YOUR GOAL> The part below that opens with the line containing "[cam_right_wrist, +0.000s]" and closes with the line containing "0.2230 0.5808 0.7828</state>" should be copied exactly, minus any pictures.

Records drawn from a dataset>
↓
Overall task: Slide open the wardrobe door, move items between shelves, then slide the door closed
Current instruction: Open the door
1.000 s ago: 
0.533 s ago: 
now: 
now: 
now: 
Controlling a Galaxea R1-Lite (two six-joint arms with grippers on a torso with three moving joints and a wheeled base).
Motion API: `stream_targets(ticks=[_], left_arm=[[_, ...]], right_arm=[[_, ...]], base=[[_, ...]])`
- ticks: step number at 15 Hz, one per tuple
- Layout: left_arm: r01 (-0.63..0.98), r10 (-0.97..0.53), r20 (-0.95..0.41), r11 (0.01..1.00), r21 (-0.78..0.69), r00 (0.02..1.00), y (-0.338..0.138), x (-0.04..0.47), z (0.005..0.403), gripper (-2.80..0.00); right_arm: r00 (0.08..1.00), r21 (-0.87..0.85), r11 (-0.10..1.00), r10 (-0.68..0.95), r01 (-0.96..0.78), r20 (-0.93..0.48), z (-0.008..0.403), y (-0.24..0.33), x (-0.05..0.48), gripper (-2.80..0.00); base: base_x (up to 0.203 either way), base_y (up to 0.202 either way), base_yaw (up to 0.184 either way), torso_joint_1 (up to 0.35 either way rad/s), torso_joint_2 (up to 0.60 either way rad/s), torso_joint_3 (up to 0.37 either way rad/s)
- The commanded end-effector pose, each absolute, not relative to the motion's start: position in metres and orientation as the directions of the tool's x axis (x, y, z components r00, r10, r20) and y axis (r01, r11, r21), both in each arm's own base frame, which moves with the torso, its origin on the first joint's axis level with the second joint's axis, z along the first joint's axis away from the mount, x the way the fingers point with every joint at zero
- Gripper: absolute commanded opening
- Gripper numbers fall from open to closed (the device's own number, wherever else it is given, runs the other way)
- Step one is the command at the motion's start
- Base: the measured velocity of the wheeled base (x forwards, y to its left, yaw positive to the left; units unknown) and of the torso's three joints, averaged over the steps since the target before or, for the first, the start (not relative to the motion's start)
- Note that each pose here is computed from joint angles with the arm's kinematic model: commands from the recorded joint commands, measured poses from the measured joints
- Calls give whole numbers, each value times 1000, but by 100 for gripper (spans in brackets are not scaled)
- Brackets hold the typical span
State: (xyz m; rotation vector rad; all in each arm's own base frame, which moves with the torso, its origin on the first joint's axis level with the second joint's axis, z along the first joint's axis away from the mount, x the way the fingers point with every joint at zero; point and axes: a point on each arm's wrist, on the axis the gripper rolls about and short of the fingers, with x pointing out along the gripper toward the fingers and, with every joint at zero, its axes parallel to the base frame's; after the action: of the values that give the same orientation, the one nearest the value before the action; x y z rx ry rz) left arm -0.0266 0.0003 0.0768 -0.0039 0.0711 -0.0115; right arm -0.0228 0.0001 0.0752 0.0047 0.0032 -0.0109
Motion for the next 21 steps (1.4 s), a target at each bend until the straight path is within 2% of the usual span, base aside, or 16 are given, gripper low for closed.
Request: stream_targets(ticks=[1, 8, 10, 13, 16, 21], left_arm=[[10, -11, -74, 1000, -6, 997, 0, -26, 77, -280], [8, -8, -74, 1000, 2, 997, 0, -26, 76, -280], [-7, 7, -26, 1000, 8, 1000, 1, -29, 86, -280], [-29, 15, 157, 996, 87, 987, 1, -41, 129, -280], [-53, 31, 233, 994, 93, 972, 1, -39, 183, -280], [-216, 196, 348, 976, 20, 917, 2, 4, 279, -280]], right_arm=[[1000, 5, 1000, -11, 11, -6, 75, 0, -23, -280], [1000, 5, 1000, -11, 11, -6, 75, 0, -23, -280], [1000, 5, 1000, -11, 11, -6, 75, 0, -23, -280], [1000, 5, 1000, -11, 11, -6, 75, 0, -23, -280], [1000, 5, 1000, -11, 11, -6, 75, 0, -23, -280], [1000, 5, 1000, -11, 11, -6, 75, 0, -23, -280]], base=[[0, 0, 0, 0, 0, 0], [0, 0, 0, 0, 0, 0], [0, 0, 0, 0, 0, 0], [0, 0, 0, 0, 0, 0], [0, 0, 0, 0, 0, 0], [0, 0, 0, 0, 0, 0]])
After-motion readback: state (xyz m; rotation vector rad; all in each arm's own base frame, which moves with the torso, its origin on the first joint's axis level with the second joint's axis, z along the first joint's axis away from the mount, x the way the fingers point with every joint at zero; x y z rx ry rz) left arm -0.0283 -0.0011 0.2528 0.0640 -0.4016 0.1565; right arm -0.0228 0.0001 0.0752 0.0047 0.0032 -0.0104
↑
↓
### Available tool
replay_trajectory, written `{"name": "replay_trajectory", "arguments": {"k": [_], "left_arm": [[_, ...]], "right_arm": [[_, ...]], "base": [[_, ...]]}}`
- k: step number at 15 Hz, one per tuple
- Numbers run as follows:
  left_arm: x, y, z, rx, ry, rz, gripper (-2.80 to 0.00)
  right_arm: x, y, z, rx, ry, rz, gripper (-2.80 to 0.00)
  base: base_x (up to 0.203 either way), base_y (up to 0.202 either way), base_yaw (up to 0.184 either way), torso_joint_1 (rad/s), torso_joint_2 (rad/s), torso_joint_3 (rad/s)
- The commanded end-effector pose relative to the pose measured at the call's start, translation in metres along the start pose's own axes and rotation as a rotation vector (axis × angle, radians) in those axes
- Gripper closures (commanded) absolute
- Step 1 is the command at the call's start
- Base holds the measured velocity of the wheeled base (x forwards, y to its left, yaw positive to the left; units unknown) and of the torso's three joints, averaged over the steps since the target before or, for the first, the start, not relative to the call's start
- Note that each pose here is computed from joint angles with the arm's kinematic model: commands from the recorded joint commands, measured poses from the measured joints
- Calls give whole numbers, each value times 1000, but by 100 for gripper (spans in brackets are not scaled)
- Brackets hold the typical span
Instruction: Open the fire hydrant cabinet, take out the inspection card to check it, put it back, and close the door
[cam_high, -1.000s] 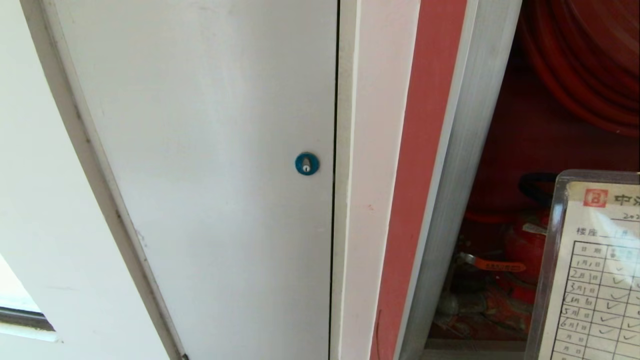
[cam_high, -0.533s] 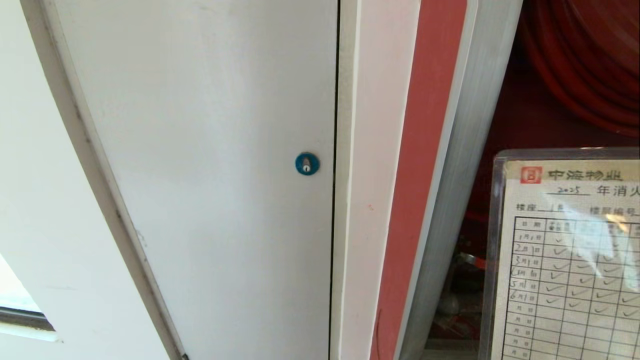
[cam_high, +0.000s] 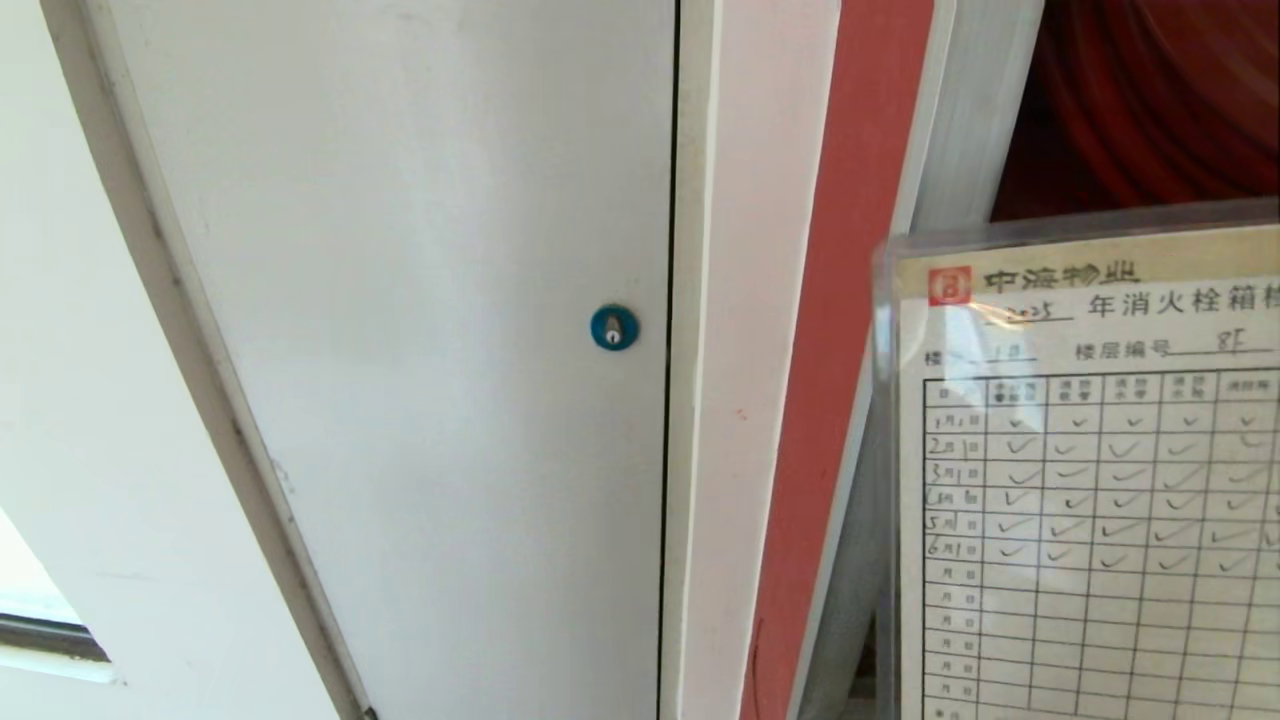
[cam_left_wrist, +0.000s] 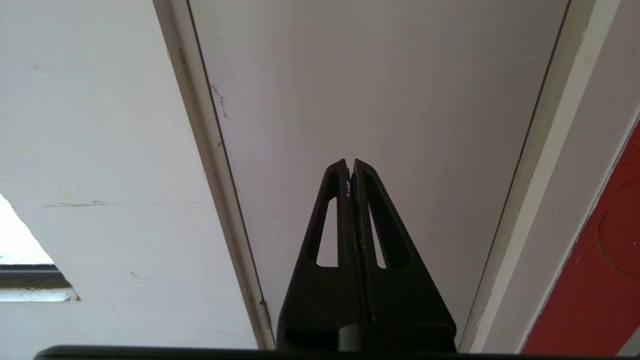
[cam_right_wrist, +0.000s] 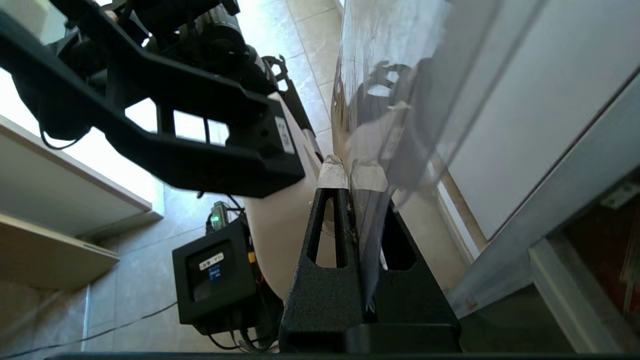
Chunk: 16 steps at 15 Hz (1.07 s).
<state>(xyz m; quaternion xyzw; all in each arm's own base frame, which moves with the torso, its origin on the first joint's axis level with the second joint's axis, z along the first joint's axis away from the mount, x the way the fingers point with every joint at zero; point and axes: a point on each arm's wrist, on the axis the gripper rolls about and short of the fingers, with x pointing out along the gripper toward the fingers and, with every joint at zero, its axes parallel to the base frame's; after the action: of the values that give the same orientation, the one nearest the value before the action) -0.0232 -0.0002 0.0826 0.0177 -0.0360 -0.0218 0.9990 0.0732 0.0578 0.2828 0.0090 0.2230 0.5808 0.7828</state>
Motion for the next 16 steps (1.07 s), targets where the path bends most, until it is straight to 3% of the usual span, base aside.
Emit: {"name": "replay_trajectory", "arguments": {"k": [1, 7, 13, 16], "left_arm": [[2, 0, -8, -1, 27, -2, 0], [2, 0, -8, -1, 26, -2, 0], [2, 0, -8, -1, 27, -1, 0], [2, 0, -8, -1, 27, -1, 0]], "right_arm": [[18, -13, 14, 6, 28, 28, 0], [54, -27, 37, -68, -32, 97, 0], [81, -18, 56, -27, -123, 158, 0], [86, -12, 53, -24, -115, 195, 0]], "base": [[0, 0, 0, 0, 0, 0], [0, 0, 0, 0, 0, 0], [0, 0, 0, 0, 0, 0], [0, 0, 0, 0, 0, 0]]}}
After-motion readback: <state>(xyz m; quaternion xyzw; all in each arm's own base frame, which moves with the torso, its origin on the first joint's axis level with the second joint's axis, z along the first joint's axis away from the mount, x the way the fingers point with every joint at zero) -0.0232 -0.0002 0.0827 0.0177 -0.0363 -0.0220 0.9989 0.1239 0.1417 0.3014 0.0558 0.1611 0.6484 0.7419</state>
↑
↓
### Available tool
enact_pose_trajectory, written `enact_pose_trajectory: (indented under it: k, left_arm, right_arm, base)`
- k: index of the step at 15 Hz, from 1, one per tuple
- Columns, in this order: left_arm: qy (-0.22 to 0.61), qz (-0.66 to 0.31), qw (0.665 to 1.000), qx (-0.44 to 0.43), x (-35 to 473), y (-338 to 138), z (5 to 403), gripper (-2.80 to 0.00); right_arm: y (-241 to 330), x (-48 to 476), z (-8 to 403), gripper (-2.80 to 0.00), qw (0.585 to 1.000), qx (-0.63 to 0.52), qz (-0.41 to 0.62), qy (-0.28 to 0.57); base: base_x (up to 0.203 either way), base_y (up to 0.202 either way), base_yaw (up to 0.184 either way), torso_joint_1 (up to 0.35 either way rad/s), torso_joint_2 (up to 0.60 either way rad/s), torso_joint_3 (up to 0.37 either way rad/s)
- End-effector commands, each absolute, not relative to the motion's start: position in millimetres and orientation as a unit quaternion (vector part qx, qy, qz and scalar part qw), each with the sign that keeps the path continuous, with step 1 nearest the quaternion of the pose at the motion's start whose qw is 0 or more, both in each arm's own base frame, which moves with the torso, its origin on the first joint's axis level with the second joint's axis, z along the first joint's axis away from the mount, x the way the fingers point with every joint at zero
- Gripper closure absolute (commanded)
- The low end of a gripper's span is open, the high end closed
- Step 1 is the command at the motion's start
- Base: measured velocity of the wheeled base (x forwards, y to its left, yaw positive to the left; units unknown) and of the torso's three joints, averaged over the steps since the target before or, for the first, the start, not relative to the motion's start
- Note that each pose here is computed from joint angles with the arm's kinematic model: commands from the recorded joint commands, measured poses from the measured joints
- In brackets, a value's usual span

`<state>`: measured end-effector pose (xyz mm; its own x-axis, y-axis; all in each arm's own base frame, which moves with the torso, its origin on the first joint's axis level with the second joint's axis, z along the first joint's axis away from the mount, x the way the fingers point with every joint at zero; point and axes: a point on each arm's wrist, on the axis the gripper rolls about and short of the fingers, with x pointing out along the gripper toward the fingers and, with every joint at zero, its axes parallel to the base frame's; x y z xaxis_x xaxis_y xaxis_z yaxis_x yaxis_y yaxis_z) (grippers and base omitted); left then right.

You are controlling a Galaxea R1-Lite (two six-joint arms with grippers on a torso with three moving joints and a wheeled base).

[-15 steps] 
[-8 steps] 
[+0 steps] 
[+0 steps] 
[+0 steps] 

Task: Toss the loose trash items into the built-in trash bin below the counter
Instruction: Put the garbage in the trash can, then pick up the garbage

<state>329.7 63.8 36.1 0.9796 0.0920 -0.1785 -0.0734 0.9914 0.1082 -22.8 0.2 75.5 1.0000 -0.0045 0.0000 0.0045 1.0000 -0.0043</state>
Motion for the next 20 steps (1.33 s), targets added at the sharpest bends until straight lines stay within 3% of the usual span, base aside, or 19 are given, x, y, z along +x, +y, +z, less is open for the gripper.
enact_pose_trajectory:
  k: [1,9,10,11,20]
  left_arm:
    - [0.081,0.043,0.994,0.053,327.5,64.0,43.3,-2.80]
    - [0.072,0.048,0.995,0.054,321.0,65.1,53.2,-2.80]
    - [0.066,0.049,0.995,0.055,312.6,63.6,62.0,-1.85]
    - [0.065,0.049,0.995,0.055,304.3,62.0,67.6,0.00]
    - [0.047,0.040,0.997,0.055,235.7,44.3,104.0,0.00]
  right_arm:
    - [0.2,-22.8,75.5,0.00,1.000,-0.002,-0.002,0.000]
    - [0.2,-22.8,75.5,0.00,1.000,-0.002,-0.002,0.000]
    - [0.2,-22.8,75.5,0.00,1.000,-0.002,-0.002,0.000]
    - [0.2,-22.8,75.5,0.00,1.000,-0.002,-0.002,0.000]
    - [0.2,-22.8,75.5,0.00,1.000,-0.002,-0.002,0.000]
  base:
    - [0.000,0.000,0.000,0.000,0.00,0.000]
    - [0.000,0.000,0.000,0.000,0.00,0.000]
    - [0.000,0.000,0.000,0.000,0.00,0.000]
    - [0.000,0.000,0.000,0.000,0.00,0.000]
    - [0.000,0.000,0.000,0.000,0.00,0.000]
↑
RESULT OF THE TASK>
[cam_right_wrist, +0.000s] 
Chunk: 16 steps at 15 Hz (1.07 s).
<state>(xyz m; quaternion xyzw; all in each arm's own base frame, which moves with the torso, its origin on the first joint's axis level with the second joint's axis, z along the first joint's axis away from the mount, x the way the fingers point with every joint at zero; point and axes: a point on each arm's wrist, on the axis the gripper rolls about and short of the fingers, with x pointing out along the gripper toward the fingers and, with every joint at zero, its axes parallel to the base frame's; after the action: of the values that give the same orientation, the one nearest the value before the action) -0.0232 -0.0002 0.0826 0.0177 -0.0360 -0.0218 0.9990 0.0732 0.0578 0.2828 0.0090 0.2230 0.5808 0.7828</state>

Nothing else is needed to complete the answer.